#### [Exercise]
Please copy out the full listing that follows exactly; no picture belongs in the copy.
+-------+
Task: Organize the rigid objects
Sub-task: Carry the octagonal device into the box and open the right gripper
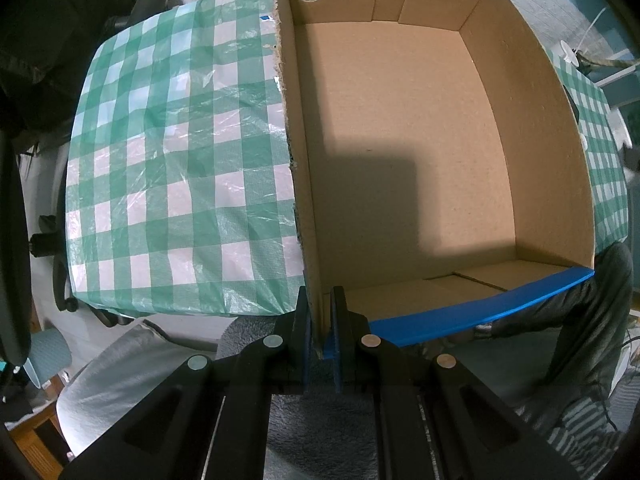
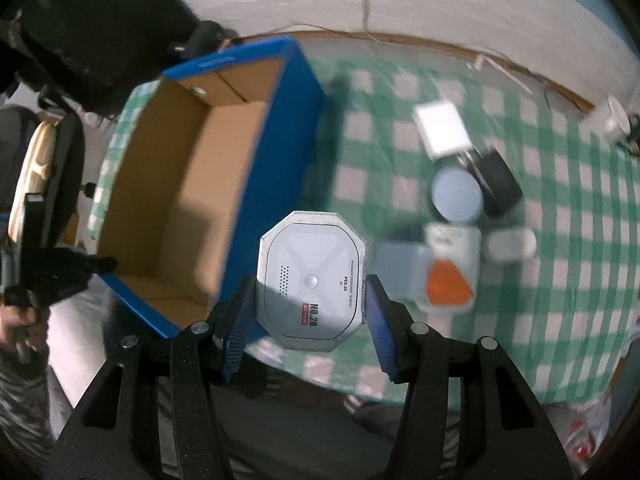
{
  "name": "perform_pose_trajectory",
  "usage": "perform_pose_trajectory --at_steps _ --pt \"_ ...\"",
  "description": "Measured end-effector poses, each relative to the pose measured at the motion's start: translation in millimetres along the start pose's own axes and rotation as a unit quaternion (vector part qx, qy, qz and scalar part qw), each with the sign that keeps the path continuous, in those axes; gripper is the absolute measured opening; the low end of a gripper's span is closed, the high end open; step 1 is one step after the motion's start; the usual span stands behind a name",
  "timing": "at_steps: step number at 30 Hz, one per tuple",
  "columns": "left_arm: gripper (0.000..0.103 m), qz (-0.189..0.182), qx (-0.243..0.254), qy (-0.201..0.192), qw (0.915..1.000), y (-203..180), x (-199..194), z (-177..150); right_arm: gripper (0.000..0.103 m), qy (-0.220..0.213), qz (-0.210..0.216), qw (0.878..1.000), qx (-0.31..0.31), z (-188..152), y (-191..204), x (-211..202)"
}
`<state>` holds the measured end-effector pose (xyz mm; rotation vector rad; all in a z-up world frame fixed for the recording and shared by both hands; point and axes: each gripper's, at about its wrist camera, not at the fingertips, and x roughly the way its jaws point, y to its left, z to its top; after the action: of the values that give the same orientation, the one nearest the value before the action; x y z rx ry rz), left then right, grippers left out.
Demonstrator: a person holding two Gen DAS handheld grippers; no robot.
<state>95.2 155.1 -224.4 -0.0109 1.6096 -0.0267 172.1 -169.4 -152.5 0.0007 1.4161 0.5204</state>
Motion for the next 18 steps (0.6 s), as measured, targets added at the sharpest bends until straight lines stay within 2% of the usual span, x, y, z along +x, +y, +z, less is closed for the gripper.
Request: perform_pose_trajectory --at_steps 6,11,18 --pt "0.008 -0.001 0.002 0.003 1.0000 1 1 1 0.053 0.001 0.007 0.999 -0.031 28 41 12" --pt "0.008 0.001 0.005 0.004 1.0000 0 1 2 0.053 0.016 0.006 0.998 -0.061 39 74 31" --pt "0.008 0.000 0.005 0.003 1.0000 1 -1 0 0.053 0.039 -0.017 0.995 -0.086 45 91 64"
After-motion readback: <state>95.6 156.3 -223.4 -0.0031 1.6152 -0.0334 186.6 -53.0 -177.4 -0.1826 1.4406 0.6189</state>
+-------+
#### [Response for this exercise]
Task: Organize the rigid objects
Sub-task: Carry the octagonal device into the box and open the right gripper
{
  "name": "perform_pose_trajectory",
  "usage": "perform_pose_trajectory --at_steps _ --pt \"_ ...\"",
  "description": "Measured end-effector poses, each relative to the pose measured at the motion's start: translation in millimetres along the start pose's own axes and rotation as a unit quaternion (vector part qx, qy, qz and scalar part qw), each with the sign that keeps the path continuous, in those axes; gripper is the absolute measured opening; the low end of a gripper's span is closed, the high end open; step 1 is one step after the motion's start; the usual span stands behind a name",
  "timing": "at_steps: step number at 30 Hz, one per tuple",
  "columns": "left_arm: gripper (0.000..0.103 m), qz (-0.189..0.182), qx (-0.243..0.254), qy (-0.201..0.192), qw (0.915..1.000), y (-203..180), x (-199..194), z (-177..150); right_arm: gripper (0.000..0.103 m), qy (-0.220..0.213), qz (-0.210..0.216), qw (0.878..1.000), qx (-0.31..0.31), z (-188..152), y (-191..204), x (-211..202)"
}
`<state>` holds the measured end-effector pose (xyz mm; rotation vector rad; all in a z-up world frame fixed for the recording and shared by both hands; point and axes: each gripper's, at about its wrist camera, not at the fingertips, and x roughly the way its jaws point, y to its left, z to its top; after the action: of the values that give the same orientation, the one nearest the value before the action; x y z rx ry rz), left then right, grippers left out.
Demonstrator: a person holding two Gen DAS handheld grippers; no robot.
<state>95.2 155.1 -224.4 -0.0109 1.6096 -0.0267 172.1 -169.4 -152.5 0.0007 1.4161 0.5204</state>
Motion for the next 18 steps (0.6 s), as measured, targets added at the sharpest bends until straight lines stay within 2% of the usual span, x, y, z along +x, +y, +z, less is closed for the gripper.
Request: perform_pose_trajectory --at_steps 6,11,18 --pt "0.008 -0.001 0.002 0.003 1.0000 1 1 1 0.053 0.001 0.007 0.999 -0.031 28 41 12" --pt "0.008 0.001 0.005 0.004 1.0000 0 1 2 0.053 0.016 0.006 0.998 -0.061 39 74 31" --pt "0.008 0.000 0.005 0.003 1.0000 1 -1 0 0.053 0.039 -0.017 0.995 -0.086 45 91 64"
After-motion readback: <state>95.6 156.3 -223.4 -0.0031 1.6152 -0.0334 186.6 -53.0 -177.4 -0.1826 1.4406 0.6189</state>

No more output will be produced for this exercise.